Objective:
MicroRNAs (miRs) play important regulatory roles in lipid and lipoprotein metabolism. ApoB, as the only essential scaffolding protein in the assembly of very low density lipoproteins, is a target to treat hyperlipidemia and atherosclerosis. We aimed to find out miRs that reduce apoB expression.
Approach:
Bioinformatics analyses predicted that hsa-miR-548p can interact with apoB mRNA.MiR-548p mimic and control were transfected in human and mouse hepatoma cell lines to test its role in regulating apoB secretion and mRNA expression levels.
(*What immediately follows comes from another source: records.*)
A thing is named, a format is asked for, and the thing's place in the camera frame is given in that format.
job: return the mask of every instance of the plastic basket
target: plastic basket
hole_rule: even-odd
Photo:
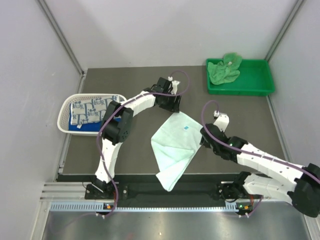
[[[59,112],[57,126],[58,129],[66,134],[80,135],[80,136],[97,136],[97,131],[69,131],[69,120],[70,120],[70,104],[79,100],[90,100],[96,97],[112,97],[117,96],[117,102],[126,101],[127,99],[120,94],[102,94],[102,93],[87,93],[87,94],[74,94],[68,97]]]
[[[269,64],[261,59],[243,59],[240,64],[240,76],[230,83],[213,85],[210,81],[208,64],[217,64],[223,59],[209,58],[206,60],[207,88],[209,94],[215,95],[246,95],[267,96],[275,91]]]

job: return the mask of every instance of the white basket
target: white basket
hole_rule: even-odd
[[[120,94],[102,94],[102,93],[88,93],[88,94],[74,94],[68,97],[59,112],[58,116],[58,129],[61,132],[72,135],[81,135],[81,136],[97,136],[97,131],[69,131],[69,118],[70,118],[70,104],[73,102],[77,102],[79,100],[90,100],[96,97],[111,97],[117,96],[117,102],[126,101],[127,99]]]

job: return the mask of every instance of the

Site-directed mutagenesis was used to identify the interacting site of miR-548p in human apoB 3′-untranslated region. Fatty acid oxidation and lipid syntheses were examined in miR-548p overexpressing cells to investigate its function in lipid metabolism.
Results:
Experimentally, we observed that miR-548p significantly reduces apoB secretion from human hepatoma cells in time and dose dependent manner. Mechanistic studies showed that miR-548p interacts with the 3′-untranslated region of human apoB mRNA to enhance posttranscriptional degradation. Bioinformatics algorithms suggested two potential binding sites of miR-548p on human apoB mRNA. Site-directed mutagenesis studies revealed that miR-548p targets site II involving both seed and supplementary sequences. MiR-548p had no effect on fatty acid oxidation but significantly decreased lipid synthesis in human hepatoma cells by reducing the expression of HMGCR and ACSL4 enzymes involved in cholesterol and fatty acid synthesis. In summary, miR-548p reduces lipoprotein production and lipid synthesis by reducing expression of different genes in human hepatoma cells.
Conclusion:
These studies suggest that miR-548p could be useful in treating atherosclerosis, hyperlipidemia and hepatosteatosis.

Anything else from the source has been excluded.